The most common length of a pay period is bi-weekly – every two weeks. Approximately 43% of employees are paid every two weeks or 26 times a year. Approximately 33% are paid weekly, leaving the rest paid monthly or bi-monthly (that’s twice a month or 24 times a year).
An old concept, especially popular for farm workers, is becoming popular again — daily pay. It is now used primarily for high-turn over jobs like being a restaurant server, driving for Uber, valets, delivery drivers, pet sitters, online tutors, lawn maintenance workers, daily laborers in construction, etc. It is also being used in the medical field, with nurses and other health care workers being paid after they finish their shift.
Regardless of how you’re paid, you should also receive a paystub or “pay advice” or “pay statement” which lists
- An employee ID #. Most employers don’t use social security numbers, for security reasons
- Pay period
- Pay date
- Total hours paid
- Pay Rate
- Gross Pay (hours paid x pay rate)
- Deductions, including:
- Tax withholdings – federal (income tax, Medicare and social security tax), state, city, and local taxes. There are nine states that do not have a state income tax – Alaska, Florida, Nevada, New Hampshire, South Dakota, Tennessee, Texas, Washington, and Wyoming
- Medical insurance deductions
- Life insurance deductions
- Disability insurance premiums
- Dental insurance
- Wage garnishments
- 401K deductions
- Net Pay (Gross Pay less the deductions) Otherwise known as your Take-Home Pay.

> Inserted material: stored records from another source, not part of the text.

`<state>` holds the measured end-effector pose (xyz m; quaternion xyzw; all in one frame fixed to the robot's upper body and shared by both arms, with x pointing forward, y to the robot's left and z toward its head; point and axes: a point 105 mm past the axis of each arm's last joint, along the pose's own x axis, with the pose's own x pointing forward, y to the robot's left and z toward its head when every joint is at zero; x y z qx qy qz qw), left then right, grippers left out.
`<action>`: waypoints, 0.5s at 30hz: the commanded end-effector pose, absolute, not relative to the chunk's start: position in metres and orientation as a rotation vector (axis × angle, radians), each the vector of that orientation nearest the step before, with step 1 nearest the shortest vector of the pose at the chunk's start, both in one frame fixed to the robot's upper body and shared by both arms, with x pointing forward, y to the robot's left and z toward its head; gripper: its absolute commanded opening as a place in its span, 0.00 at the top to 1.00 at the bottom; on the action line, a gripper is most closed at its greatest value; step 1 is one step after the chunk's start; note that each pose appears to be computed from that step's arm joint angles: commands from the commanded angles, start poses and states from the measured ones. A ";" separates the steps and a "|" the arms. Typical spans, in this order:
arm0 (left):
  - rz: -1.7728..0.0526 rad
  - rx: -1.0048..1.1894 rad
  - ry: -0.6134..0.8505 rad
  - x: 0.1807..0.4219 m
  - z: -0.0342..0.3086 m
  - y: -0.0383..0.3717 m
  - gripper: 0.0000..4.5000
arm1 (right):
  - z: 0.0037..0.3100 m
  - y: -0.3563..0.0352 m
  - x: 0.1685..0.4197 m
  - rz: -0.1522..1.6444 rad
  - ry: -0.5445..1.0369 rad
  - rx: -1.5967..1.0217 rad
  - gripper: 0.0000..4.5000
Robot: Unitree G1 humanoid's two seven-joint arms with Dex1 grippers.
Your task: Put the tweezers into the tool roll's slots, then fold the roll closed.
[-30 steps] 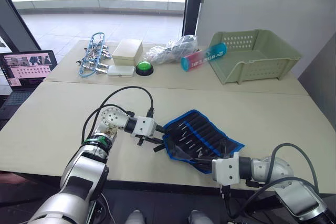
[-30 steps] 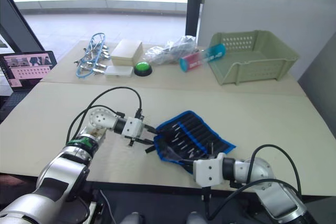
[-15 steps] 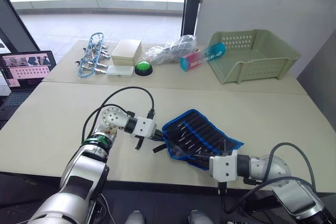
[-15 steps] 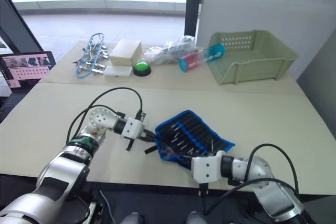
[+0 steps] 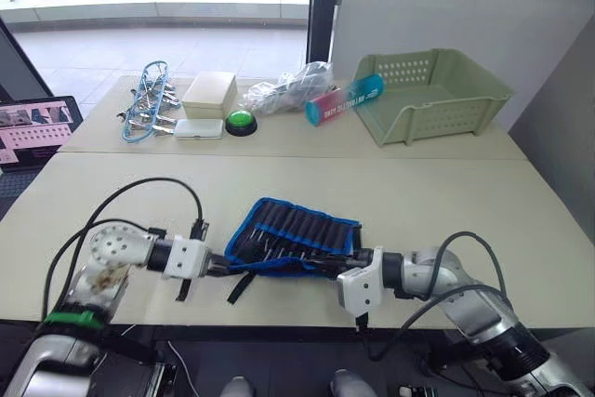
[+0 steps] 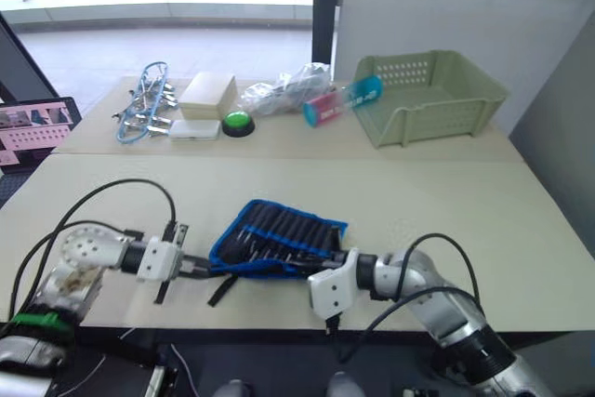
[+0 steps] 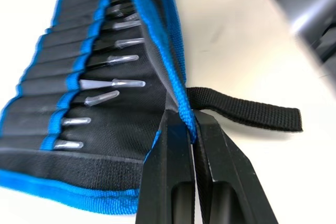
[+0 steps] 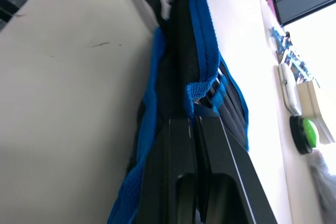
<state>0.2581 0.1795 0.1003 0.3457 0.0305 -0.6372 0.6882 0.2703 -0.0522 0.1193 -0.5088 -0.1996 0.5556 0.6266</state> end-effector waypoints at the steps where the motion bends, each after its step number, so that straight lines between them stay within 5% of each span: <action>1: -1.281 0.689 0.071 0.257 0.112 0.174 0.99 | 0.116 -0.057 0.272 1.273 -0.428 -1.159 1.00; 15: -0.959 0.502 0.199 0.300 0.098 0.184 0.99 | 0.128 -0.075 0.297 1.132 -0.130 -0.739 1.00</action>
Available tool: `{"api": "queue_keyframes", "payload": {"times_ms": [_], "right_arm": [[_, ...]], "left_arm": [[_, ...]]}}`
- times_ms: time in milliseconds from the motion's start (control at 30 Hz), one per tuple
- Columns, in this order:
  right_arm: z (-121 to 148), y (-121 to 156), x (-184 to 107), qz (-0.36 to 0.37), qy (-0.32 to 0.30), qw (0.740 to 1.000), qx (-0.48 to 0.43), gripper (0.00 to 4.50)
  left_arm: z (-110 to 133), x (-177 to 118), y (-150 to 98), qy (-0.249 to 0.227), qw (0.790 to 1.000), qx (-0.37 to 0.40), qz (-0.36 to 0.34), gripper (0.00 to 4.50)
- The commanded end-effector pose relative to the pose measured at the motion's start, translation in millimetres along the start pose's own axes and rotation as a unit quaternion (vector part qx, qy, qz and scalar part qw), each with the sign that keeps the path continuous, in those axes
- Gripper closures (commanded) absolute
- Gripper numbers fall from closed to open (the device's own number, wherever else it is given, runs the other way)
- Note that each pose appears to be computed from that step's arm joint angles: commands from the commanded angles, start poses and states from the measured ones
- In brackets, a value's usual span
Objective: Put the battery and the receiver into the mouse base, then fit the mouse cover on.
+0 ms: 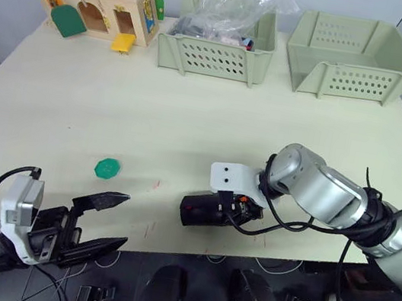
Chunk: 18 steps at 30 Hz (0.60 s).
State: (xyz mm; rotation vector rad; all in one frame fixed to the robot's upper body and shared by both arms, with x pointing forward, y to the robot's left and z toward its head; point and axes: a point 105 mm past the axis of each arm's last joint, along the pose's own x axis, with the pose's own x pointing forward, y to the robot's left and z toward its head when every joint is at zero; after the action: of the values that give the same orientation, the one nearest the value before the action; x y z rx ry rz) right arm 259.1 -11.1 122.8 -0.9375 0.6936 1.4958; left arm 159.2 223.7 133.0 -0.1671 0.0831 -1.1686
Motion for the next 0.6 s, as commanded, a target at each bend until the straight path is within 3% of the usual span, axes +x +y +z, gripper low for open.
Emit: {"api": "queue_keyframes", "payload": {"times_ms": [33,367,400,433,600], "right_arm": [[8.5,-5.4,-10.4,-0.022,-0.01,1.0,-0.015,2.25],[8.5,-6.7,-10.3,-0.024,-0.01,1.0,-0.014,2.25],[8.8,-7.5,-10.3,-0.027,-0.011,0.999,-0.014,1.23],[9.0,-8.1,-10.3,-0.029,-0.011,0.999,-0.013,0.88],[9.2,-7.5,-10.2,-0.027,-0.012,0.999,-0.016,0.88]], "left_arm": [[1.9,-0.6,-1.0,0.005,1.0,0.006,-0.004,0.0],[1.9,-0.6,-0.6,0.006,1.0,0.006,-0.003,0.0],[1.9,-0.6,-0.6,0.006,1.0,0.006,-0.003,0.0],[2.0,-0.7,-0.5,0.006,1.0,0.006,-0.003,0.0],[1.5,-0.9,-0.7,0.006,1.0,0.005,-0.002,0.0]]}}
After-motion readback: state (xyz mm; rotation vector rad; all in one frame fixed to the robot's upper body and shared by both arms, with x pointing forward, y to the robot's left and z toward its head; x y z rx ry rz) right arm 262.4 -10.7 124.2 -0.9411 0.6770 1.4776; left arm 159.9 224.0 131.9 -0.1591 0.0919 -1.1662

- How many hours of vacation or “paid time off” are left in an employee’s bank.
As payroll become more automated, many employees don’t provide paychecks, paystubs, or pay advices. Instead they give employees 24/7 access to an online portal where employees can log in securely and view al their current and historical payroll information.
How to Read your Pay Stub
Important Thing to Remember
One of the most important things this video points out is “workers need to check their pay for accuracy.” Humans put the data into the system, and humans are not perfect. Anyone can make a mistake. So take the time to look at your pay statement to make certain:
- The pay rate is right, the hours are right, and your deductions look right.
If you find an error, either mention it to your boss or call the Human Resources Department. Don’t be upset – remember everyone makes an occasional error. It’s your responsibility to make sure your pay is correct.